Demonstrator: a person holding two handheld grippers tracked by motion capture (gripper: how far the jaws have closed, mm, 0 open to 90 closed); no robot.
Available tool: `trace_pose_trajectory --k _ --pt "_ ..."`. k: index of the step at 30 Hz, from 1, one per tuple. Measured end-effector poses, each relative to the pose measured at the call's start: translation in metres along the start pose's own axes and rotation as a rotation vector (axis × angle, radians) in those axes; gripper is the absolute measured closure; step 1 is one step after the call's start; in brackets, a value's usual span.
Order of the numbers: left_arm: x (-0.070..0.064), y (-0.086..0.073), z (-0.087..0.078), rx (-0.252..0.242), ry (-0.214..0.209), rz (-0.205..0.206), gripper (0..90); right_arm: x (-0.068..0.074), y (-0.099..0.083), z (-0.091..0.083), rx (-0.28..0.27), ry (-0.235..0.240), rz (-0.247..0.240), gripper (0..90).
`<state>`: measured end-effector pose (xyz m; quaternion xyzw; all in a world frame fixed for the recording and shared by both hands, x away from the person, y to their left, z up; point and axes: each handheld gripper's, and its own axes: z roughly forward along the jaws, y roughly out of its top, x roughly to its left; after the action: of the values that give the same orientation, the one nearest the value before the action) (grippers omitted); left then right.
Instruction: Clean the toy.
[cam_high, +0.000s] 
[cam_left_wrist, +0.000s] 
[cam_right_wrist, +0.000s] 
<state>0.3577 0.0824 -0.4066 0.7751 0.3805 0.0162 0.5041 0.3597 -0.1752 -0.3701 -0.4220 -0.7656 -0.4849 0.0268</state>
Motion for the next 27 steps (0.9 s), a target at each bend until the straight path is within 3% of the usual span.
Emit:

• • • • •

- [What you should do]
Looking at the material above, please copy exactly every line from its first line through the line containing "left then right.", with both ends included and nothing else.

- [Your solution]
Demonstrator: a person holding two handheld grippers tracked by motion capture (gripper: how far the jaws have closed, mm, 0 open to 90 closed); no robot.
Available tool: `trace_pose_trajectory --k _ --pt "_ ..."`. k: index of the step at 30 Hz, from 1, one per tuple. Measured end-effector poses, each relative to the pose measured at the call's start: translation in metres along the start pose's own axes and rotation as a rotation vector (axis × angle, radians) in those axes; gripper is the absolute measured closure; step 1 is one step after the call's start; in brackets, a value's usual span.
Order of the numbers: left_arm: x (-0.070..0.064), y (-0.086..0.073), z (-0.087..0.078), rx (-0.252..0.242), ry (-0.214..0.209), rz (-0.205..0.206), gripper (0..90); right_arm: x (-0.068..0.074), y (-0.099..0.083), z (-0.091..0.083), rx (-0.28..0.27), ry (-0.235..0.240), rz (-0.247..0.240), gripper (0..90).
`<state>`: measured end-effector pose (xyz m; quaternion xyzw; all in a world frame fixed for the recording and shared by both hands, x away from the person, y to their left, z up; point and axes: each handheld gripper's, and its own axes: z roughly forward along the jaws, y roughly out of its top, x roughly to its left; after the action: of the values that give the same orientation, the one nearest the value before the action) (grippers omitted); left then right.

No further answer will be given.